*Instructions for the task*.
After locating "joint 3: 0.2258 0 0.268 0" in the listing below, copy that line and each one after it exactly, ending with the line that has "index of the".

** Listed entries follows **

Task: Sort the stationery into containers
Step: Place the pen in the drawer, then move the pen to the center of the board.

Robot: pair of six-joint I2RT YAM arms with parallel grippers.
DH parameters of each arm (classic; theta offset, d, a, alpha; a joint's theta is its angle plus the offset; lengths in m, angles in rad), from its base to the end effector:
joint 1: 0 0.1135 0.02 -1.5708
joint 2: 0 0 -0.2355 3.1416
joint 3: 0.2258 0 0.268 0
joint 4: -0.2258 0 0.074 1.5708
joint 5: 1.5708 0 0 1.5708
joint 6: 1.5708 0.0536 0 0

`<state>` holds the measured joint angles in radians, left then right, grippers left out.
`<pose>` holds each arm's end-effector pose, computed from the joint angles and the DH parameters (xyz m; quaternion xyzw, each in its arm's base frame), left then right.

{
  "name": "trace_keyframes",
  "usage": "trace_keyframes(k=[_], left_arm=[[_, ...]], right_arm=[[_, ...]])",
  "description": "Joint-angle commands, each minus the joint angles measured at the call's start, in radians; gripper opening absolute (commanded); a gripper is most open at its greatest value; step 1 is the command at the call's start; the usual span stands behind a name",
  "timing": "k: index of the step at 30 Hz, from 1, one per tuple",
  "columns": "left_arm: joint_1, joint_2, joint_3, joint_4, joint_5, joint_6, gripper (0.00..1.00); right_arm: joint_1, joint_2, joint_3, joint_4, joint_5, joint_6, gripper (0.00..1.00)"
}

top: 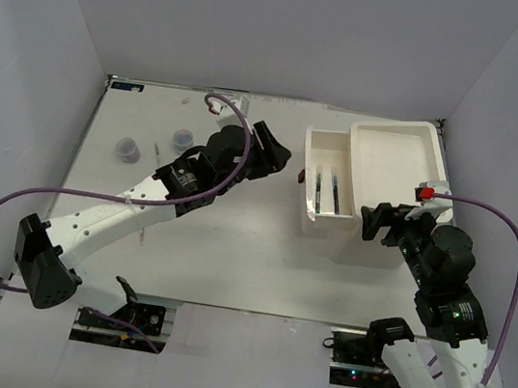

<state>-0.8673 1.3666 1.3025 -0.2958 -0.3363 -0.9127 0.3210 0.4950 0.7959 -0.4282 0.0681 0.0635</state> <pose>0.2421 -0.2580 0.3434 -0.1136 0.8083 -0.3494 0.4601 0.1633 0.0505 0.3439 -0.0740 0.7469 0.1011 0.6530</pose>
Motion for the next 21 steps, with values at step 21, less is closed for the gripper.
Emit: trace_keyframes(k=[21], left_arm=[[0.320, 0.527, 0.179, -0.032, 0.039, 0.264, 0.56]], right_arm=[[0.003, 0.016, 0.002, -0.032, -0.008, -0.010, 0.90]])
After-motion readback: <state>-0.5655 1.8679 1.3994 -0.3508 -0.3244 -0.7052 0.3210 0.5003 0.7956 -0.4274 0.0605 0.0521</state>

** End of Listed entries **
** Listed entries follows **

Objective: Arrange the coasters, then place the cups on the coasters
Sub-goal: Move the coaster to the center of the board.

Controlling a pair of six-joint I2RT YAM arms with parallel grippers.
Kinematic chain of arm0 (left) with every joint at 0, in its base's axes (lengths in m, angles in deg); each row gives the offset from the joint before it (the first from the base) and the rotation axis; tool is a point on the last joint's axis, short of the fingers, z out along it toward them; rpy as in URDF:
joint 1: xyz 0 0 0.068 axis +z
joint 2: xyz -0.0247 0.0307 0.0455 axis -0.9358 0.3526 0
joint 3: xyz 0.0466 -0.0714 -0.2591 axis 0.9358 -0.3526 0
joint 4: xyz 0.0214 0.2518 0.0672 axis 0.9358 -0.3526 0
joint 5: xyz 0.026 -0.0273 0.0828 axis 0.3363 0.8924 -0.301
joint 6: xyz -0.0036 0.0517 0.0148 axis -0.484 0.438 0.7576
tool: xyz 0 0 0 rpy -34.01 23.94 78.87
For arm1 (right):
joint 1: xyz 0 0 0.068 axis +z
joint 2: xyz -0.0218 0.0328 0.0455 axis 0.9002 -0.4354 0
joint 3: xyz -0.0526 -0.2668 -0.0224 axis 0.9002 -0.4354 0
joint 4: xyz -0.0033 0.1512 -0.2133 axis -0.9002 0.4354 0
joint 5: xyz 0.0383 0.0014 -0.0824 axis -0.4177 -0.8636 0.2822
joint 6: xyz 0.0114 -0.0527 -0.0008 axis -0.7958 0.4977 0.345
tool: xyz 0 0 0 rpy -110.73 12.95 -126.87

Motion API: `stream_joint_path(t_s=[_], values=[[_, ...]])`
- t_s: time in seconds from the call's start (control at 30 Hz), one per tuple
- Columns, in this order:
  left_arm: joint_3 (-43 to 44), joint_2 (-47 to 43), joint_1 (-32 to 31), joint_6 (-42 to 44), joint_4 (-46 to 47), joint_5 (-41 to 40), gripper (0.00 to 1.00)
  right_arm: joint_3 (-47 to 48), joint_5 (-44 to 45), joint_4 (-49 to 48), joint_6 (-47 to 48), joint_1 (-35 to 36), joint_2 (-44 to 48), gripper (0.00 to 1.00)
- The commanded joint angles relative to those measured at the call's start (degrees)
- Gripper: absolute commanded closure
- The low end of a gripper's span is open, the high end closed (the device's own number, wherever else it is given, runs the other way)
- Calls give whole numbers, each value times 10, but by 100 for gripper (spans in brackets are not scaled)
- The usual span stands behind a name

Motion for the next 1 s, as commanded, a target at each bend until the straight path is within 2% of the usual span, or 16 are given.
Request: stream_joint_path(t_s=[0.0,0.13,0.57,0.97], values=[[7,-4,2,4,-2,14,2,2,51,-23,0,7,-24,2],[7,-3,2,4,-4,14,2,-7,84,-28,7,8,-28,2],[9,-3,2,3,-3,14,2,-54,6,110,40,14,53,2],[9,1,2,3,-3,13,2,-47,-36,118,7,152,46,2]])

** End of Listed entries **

*Completed task*.
joint 3: 0.2258 0 0.268 0
joint 4: -0.2258 0 0.074 1.5708
joint 5: 1.5708 0 0 1.5708
joint 6: 1.5708 0.0536 0 0

`<state>` holds the measured joint angles in radians, left then right, grippers left out.
`<pose>` holds each arm's end-effector pose, computed from the joint angles and the DH parameters (xyz m; quaternion xyzw, each in its arm's base frame), left then right.

{
  "name": "trace_keyframes",
  "usage": "trace_keyframes(k=[_], left_arm=[[_, ...]], right_arm=[[_, ...]])",
  "description": "Joint-angle commands, each minus the joint angles measured at the call's start, in radians; gripper opening absolute (commanded); a gripper is most open at its greatest value; step 1 is the command at the call's start; the usual span stands behind a name",
  "timing": "k: index of the step at 30 Hz, from 1, one per tuple",

This exercise requires no further answer.